Many believe the covert purpose of the books is to adjust the readers to accepting life under Islam as we slowly accept their customs, rather than endeavor to overcome complacency and mediocrity –dhimmitude.
I submit that House of Stone by Anthony Shadid, an American foreign correspondent for the New York Times, Washington Post, Boston Globe and Associated Press, was chosen to conform to another part of the Islamic agenda. While he appears to focus on returning to Lebanon, where "violence is as common as the wind," to restore his great-grandfather's ancestral stone house, he dwells on an oft-repeated, nuanced theme to discredit and delegitimize Israel and her people. He recalls not the Lebanon where various factions of Muslims, Maronite Christians, and communists fought for centuries, or the occupation of Hezbollah forces that took root to enforce Islam on the masses and used the town as a base from which to destroy Israel, but time and again cites Israel's "occupation," when the Israel Defense Forces came to repulse the advancing terrorist army.
Broken Verses, by Kamila Shamsie, concerns a Pakistani feminist/activist, Samina Akram, who disappeared 17 years ago. Her lover, a poet known for government criticism, had been brutally murdered by government thugs two years earlier. When Samina's daughter, Aasmaani, suddenly begins receiving cryptic letters that only the couple could have written, she begins her pursuit through modern-day Pakistan. The story combines political intrigue, social and political upheaval, civil war, the plight of women, repression and religious fanaticism. Included are the family dynamic – pain of abandonment, rejection, resentment, jealousy, exile, distrust, fears and imprisonment. Is there value of submerging the students in such feelings that deaden the human spirit, so typical of those identified in Common Core? What we do not see are traits for which America is known – strength, courage, character, honesty, respect, determination, creativity, aspirations, and achievement.

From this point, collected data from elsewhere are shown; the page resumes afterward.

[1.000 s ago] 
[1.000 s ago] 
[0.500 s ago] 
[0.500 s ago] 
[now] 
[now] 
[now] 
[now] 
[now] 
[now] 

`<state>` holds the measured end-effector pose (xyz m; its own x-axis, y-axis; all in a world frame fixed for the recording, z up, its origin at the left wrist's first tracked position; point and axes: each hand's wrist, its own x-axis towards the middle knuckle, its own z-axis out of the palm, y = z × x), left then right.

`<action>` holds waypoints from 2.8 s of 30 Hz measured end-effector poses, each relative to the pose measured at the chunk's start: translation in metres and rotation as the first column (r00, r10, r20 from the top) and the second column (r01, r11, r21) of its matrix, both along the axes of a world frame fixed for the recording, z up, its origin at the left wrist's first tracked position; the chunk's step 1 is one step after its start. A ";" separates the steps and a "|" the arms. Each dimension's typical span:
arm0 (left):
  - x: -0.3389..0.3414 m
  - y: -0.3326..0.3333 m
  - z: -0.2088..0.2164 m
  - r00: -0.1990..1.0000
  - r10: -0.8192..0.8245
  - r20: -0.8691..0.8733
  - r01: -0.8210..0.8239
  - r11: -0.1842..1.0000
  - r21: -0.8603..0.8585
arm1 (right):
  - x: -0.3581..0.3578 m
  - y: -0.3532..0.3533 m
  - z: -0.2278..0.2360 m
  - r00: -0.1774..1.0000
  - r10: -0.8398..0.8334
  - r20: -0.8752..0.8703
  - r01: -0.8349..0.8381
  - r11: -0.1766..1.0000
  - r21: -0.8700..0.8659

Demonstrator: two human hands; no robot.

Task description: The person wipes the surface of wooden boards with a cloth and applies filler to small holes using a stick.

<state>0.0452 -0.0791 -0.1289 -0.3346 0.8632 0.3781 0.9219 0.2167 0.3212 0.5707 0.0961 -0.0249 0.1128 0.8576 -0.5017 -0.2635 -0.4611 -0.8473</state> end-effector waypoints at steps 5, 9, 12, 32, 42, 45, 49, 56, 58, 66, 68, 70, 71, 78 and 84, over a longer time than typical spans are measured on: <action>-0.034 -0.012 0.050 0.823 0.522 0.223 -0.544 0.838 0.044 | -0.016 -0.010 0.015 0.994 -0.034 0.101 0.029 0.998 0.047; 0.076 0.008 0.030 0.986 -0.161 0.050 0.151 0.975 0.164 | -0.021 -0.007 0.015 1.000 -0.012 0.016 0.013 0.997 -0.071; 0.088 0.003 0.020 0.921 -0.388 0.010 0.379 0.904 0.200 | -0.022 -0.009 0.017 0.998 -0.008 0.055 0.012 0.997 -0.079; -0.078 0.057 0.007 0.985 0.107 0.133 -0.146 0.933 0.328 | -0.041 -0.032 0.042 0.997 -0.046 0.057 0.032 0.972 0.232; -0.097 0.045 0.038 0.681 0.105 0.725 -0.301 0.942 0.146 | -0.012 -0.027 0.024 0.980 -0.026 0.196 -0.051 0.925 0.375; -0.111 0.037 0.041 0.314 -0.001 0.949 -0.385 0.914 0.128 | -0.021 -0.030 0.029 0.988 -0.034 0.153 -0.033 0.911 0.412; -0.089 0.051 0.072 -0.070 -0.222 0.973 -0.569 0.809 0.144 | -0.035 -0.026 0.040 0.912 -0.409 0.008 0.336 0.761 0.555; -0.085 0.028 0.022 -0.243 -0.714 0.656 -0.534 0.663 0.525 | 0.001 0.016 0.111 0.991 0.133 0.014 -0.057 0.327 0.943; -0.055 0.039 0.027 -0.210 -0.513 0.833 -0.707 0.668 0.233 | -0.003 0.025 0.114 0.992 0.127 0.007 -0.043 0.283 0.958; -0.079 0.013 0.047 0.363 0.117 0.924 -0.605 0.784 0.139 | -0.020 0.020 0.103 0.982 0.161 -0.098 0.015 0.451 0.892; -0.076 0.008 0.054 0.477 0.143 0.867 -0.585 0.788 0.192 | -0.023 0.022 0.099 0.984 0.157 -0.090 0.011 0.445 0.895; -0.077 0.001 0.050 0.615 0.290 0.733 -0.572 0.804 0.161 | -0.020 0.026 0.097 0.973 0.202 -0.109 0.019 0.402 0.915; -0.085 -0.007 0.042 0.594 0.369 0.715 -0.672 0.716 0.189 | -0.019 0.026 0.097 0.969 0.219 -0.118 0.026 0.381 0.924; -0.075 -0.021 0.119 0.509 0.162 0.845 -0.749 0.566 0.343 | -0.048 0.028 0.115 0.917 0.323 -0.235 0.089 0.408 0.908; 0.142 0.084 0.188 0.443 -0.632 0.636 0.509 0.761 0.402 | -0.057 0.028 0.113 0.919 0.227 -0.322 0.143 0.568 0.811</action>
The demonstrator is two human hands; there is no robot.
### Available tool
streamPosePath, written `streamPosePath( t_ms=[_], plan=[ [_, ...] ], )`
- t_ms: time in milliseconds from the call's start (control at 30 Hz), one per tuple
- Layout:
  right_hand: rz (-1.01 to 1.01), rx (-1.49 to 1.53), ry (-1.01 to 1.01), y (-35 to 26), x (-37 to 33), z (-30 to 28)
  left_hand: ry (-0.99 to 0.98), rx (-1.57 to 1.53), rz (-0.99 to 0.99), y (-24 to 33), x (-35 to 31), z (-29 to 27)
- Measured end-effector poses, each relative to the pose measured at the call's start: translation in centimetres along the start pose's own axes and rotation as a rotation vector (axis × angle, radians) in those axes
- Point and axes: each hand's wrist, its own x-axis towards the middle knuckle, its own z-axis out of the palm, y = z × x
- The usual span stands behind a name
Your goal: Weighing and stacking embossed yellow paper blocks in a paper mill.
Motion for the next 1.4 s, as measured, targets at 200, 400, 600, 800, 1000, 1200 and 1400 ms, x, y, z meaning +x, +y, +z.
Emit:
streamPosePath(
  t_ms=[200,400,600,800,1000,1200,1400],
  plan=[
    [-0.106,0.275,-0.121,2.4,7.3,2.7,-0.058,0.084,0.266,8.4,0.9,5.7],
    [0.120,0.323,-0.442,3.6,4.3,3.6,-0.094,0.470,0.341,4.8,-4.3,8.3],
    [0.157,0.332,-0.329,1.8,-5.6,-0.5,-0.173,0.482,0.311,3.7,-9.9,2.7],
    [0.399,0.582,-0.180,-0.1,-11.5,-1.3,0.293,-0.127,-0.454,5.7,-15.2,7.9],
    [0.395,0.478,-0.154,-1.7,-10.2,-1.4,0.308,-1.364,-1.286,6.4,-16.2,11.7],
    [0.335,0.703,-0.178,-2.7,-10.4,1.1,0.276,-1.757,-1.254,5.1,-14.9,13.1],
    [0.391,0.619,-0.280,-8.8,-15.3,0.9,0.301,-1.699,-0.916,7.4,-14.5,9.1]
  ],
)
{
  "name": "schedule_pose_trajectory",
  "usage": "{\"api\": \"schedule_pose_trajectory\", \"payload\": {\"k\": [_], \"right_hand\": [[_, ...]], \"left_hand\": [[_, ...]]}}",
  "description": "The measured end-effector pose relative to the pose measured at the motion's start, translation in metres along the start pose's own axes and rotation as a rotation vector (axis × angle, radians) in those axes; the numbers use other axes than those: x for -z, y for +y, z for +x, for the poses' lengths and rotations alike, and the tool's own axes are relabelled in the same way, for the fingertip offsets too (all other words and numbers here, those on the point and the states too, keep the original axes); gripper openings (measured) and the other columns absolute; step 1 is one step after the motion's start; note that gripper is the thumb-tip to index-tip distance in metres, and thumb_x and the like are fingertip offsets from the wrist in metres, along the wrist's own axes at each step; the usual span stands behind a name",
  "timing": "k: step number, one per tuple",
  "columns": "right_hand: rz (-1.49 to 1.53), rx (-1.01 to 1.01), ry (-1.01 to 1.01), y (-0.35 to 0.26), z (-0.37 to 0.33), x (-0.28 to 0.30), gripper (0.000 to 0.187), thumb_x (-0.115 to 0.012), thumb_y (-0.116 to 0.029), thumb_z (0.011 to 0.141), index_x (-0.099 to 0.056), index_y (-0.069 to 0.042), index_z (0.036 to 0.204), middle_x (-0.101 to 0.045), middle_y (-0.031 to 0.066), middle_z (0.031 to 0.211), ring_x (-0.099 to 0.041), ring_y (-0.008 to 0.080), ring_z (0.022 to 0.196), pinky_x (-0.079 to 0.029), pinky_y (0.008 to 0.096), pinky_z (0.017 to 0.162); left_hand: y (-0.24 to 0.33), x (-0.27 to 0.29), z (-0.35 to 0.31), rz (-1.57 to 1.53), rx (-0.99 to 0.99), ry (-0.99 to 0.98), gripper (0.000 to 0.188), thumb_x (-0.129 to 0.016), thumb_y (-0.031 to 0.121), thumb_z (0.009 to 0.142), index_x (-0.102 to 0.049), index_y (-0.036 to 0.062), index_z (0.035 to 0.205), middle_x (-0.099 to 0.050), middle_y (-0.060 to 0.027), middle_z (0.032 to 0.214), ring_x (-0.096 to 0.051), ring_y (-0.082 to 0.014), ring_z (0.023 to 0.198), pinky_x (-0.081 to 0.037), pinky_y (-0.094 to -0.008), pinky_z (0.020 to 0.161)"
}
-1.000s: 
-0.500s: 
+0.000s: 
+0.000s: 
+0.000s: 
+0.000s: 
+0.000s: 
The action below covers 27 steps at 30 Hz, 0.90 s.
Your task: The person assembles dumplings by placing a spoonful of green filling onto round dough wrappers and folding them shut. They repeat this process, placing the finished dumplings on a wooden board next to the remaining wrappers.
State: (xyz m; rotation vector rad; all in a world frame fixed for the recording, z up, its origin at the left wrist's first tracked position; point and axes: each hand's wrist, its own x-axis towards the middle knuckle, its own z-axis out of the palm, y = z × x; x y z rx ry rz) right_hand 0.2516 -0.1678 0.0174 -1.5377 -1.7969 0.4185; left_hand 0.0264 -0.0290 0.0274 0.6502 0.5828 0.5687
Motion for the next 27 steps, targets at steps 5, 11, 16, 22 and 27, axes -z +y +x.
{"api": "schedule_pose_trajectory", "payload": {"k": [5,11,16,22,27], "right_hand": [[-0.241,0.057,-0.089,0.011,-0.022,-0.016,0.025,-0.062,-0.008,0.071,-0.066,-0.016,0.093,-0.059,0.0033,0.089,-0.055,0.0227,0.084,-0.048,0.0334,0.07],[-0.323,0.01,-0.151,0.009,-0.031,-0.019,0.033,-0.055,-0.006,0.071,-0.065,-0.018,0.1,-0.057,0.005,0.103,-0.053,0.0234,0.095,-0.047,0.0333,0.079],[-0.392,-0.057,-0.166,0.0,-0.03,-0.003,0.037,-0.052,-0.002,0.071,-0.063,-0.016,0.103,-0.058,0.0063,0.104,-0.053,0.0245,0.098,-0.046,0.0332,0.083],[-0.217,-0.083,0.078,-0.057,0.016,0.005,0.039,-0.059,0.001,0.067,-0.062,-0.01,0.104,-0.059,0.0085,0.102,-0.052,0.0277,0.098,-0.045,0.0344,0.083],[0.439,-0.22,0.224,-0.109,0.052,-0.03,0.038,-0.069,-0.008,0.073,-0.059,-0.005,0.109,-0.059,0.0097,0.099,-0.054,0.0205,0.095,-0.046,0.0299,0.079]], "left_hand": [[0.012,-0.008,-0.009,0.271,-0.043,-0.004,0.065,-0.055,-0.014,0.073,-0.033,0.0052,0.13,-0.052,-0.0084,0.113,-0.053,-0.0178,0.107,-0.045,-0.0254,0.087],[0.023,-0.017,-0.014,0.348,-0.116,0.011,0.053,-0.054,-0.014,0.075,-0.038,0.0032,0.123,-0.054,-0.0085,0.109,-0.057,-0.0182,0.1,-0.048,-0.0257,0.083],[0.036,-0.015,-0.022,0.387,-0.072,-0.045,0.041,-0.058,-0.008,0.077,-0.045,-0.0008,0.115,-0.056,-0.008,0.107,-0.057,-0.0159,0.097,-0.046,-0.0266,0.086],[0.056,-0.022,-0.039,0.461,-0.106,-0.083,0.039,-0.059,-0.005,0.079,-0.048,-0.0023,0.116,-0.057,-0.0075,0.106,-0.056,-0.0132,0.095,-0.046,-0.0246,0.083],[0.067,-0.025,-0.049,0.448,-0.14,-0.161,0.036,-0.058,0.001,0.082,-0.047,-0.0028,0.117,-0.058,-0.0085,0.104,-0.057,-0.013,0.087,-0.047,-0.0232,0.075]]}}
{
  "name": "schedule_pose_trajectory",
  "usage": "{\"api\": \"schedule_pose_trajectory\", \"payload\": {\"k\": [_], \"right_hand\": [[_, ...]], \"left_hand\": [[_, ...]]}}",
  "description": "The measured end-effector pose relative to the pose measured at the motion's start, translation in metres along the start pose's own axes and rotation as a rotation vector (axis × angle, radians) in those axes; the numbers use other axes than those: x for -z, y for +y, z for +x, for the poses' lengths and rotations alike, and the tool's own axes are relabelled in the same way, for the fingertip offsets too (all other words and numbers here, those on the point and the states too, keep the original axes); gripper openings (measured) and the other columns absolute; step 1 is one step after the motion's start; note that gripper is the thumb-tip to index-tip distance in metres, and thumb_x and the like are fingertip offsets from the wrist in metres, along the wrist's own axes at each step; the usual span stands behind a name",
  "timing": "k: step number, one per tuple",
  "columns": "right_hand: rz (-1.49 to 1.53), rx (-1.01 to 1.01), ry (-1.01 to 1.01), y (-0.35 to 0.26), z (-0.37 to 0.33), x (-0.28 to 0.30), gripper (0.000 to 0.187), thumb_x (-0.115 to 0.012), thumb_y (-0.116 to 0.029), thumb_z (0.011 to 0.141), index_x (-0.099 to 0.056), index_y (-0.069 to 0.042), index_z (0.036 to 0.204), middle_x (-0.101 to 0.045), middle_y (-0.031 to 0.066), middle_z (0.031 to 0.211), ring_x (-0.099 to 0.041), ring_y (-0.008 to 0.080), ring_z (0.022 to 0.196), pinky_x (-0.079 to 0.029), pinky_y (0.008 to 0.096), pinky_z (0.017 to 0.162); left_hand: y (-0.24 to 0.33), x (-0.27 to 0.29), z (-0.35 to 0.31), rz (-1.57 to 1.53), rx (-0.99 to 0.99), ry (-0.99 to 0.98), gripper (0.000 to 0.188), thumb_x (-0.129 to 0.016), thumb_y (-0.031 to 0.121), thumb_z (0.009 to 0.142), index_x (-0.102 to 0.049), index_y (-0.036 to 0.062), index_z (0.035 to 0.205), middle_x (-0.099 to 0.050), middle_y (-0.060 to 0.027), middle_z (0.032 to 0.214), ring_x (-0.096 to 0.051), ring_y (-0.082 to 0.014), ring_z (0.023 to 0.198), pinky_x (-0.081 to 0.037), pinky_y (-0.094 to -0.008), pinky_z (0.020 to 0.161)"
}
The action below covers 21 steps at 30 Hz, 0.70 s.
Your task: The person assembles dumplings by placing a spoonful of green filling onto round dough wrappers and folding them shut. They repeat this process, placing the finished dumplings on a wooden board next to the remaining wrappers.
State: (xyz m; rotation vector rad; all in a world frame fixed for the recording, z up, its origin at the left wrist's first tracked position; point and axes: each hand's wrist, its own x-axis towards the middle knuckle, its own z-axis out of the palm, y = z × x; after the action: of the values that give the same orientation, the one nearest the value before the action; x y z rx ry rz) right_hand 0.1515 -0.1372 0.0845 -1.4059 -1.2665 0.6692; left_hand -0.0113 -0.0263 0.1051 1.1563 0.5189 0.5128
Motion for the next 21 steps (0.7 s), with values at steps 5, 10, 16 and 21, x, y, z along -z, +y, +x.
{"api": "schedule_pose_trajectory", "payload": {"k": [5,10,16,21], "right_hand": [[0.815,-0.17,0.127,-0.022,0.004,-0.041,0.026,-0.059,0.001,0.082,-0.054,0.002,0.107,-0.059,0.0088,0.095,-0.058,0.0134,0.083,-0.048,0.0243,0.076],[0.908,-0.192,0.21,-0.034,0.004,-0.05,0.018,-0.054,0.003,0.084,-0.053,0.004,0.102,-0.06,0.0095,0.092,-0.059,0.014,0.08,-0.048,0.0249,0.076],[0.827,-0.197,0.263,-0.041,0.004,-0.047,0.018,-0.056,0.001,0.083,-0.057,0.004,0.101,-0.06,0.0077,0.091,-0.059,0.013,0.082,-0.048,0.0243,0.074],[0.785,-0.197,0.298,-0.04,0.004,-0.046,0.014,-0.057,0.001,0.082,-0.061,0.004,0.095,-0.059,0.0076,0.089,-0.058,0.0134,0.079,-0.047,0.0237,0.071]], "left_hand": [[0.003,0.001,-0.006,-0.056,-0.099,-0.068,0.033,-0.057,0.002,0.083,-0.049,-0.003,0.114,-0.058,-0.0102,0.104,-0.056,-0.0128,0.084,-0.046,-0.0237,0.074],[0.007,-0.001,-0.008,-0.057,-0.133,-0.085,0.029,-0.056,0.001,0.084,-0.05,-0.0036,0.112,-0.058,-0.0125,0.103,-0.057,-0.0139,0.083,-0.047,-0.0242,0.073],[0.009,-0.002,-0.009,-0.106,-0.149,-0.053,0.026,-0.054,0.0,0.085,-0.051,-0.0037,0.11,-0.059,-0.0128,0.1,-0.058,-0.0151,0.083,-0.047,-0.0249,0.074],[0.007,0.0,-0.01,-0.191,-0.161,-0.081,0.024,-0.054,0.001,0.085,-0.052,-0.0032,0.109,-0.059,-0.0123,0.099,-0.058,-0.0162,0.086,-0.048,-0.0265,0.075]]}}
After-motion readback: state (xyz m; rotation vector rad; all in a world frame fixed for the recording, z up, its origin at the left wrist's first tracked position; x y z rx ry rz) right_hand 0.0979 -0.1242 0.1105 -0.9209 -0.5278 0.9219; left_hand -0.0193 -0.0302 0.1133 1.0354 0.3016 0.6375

The author of Dreams of Trespass, Fatima Mernissi, was born in 1940, in seclusion in a harem, an enclosed domestic sprawl of extended families in 9th century Fez, Morocco. The compound consists of children, in-laws of several generations; divorced, widowed, dependent female relatives, and ex-slaves. Fatima can only escape her imprisonment, restrictions and powerlessness in her imagination, until educational opportunities become available. Now, as Wahhabi fundamentalism returns to the Middle East, and women must again accept the veil, the past is the ominous sign of the future. Today's Islamic women face the same captivity and hopelessness that permeated their ancient society.
The Muslim Journey program is purported to be a search for freedom of religion and speech, which are already guaranteed under our Constitution; these are not a beleaguered people here. The underlying purpose of gifting such books could be to distract from the truth, which is far worse – a way of adapting the American psyche to "when" the Muslims succeed in establishing their caliphate in America. This is, therefore, a foothold for propaganda to desensitize the American reader, a form of indoctrination, and a way to replace the books of the past. How is this different from the Hitlerian fetes when the classics were hurled into the raging bonfire?
In a courtroom, we expect to hear from both the defense and the prosecution. I hope that these Humanities Councils will eventually approach this case with equal objectivity. Else, in the words of Lewis Carroll, "If you drink much from a bottle marked, 'poison,' it is certain to disagree with you sooner or later."